The English philosopher George Henry Lewes said ‘We must not assume that which is incapable
of proof.’ Certainly, proof and evidence have an important role in many areas of our lives, so it is
not surprising that there is a lot of vocabulary related to these concepts.
I will start with two nice collocations. If someone uncovers evidence, they find it, and if
they establish the truth, they work out what is really true:
Police have uncovered new evidence that links Foster to the crime.
We are trying to establish the truth about their relationship.
The most obvious area where proof is necessary is in crime and policing. Witnesses (people who
saw what happened) can help police solve a crime. We also use the word witness for someone
who says what they know about something in a court. The collocation call a witness means to
ask them to give their evidence. We sometimes refer to the formal statement of a witness as
their testimony:
Police are appealing for witnesses to the crash.
She was called as a witness when the case came to court.
It was Walker’s testimony that convicted him.
If someone has an alibi, they can prove that they were in a different place when a crime
happened. A cast-iron alibi is very strong and cannot be disproved:
He had a cast-iron alibi because he was in a TV recording studio at the time.

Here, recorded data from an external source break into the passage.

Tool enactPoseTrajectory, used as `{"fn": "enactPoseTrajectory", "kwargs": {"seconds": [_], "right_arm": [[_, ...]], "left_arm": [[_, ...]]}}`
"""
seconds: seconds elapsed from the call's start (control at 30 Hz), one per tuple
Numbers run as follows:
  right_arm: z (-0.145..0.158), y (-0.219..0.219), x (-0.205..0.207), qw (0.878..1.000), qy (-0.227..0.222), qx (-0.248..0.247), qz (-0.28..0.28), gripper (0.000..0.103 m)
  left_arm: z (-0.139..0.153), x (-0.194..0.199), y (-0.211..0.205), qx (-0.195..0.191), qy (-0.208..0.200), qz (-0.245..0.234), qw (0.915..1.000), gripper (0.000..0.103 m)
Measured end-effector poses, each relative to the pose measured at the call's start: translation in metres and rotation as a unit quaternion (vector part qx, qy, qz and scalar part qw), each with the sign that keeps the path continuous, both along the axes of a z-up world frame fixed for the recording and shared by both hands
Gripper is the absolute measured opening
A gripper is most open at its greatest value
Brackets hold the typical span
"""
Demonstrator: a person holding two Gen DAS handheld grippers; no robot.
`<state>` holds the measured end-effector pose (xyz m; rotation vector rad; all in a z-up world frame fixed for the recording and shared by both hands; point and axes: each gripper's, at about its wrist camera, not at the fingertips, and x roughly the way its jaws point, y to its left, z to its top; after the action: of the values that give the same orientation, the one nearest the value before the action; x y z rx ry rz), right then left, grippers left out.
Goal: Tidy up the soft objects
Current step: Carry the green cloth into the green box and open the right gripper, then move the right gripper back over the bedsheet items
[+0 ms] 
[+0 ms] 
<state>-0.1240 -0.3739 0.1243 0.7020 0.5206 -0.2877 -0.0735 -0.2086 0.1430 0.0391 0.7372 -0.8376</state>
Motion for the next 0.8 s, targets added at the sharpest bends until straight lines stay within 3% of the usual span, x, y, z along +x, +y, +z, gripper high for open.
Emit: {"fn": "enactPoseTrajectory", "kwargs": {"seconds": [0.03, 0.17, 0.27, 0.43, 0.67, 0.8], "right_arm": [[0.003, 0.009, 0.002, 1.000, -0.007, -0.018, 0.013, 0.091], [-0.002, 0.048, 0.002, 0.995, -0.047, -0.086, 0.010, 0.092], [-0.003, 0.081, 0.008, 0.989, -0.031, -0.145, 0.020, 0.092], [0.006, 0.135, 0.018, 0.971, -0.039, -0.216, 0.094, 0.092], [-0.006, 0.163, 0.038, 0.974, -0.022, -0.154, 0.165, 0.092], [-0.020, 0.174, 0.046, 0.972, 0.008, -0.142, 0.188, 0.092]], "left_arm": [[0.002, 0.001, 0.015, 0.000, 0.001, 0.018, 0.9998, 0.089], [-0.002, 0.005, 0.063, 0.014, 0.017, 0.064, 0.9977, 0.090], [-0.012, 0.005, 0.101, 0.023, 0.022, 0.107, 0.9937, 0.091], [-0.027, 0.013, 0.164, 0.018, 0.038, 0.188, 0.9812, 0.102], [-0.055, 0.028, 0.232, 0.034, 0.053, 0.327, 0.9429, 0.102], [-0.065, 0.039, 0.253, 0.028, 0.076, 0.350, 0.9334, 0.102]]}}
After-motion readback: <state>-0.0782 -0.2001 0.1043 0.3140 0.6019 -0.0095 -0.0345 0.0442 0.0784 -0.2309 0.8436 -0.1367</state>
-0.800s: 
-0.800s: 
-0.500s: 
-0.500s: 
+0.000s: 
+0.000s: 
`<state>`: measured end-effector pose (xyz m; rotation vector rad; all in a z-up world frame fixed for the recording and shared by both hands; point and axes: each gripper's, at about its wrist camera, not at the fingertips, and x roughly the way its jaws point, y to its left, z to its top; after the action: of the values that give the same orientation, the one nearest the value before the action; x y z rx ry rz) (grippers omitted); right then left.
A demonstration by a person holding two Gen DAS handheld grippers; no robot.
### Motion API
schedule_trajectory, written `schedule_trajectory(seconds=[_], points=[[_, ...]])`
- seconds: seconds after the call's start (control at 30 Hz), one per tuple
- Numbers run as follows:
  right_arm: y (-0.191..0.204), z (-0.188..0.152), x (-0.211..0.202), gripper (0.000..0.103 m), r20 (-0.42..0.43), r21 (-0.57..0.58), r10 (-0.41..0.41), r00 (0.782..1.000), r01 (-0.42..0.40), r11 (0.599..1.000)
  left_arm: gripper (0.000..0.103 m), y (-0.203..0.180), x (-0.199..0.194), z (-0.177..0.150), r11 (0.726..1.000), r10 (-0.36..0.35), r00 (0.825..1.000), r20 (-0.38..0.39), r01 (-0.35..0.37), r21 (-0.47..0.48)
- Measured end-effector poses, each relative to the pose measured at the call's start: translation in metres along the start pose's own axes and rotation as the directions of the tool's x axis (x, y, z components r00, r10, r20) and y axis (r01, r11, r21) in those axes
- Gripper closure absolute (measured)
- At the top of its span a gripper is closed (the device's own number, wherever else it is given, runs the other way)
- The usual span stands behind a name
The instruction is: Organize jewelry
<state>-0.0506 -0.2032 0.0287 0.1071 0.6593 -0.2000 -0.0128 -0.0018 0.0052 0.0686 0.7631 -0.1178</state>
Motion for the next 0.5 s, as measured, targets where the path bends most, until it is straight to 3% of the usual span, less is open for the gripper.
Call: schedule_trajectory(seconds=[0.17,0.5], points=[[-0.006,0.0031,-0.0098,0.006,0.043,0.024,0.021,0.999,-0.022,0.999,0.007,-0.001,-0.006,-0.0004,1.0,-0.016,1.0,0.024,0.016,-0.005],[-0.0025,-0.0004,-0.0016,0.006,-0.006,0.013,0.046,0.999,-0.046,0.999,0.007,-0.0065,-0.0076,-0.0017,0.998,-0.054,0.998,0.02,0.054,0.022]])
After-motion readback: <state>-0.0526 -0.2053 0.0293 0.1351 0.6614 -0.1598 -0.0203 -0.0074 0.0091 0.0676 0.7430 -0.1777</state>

There are lots of useful verbs connected with proof. For
example, corroborate, confirm, verify and bear out all mean to add new proof to existing
evidence:
Fingerprints taken from the room appear to corroborate their account.
The fact that her passport is missing bears out our theory that she has gone abroad.
On the other hand, if you refute or disprove a statement or a theory, you prove that it is
incorrect, while if you discredit someone’s evidence, you make people think that it isn’t true:
They used CCTV images to refute the claim that the door was left open.
Photos of Watts with known criminals were used to discredit her evidence.
If you say that evidence you gave was untrue, you retract or withdraw it:
He later retracted his statement, saying he had been mistaken.
There are also lots of useful adjectives to describe the amount and reliability of evidence. Very
strong evidence
is robust, conclusive, definitive, irrefutable or incontrovertible. Empirical evidence is based
on real observations or experiments, while circumstantial evidence makes you think something
is true but doesn’t prove it and anecdotal evidence is based on someone’s experience rather than
on facts that can be checked:
We need robust evidence about pollution levels.
The police can’t convict him on circumstantial evidence.
There’s lots of anecdotal evidence about the lack of school places.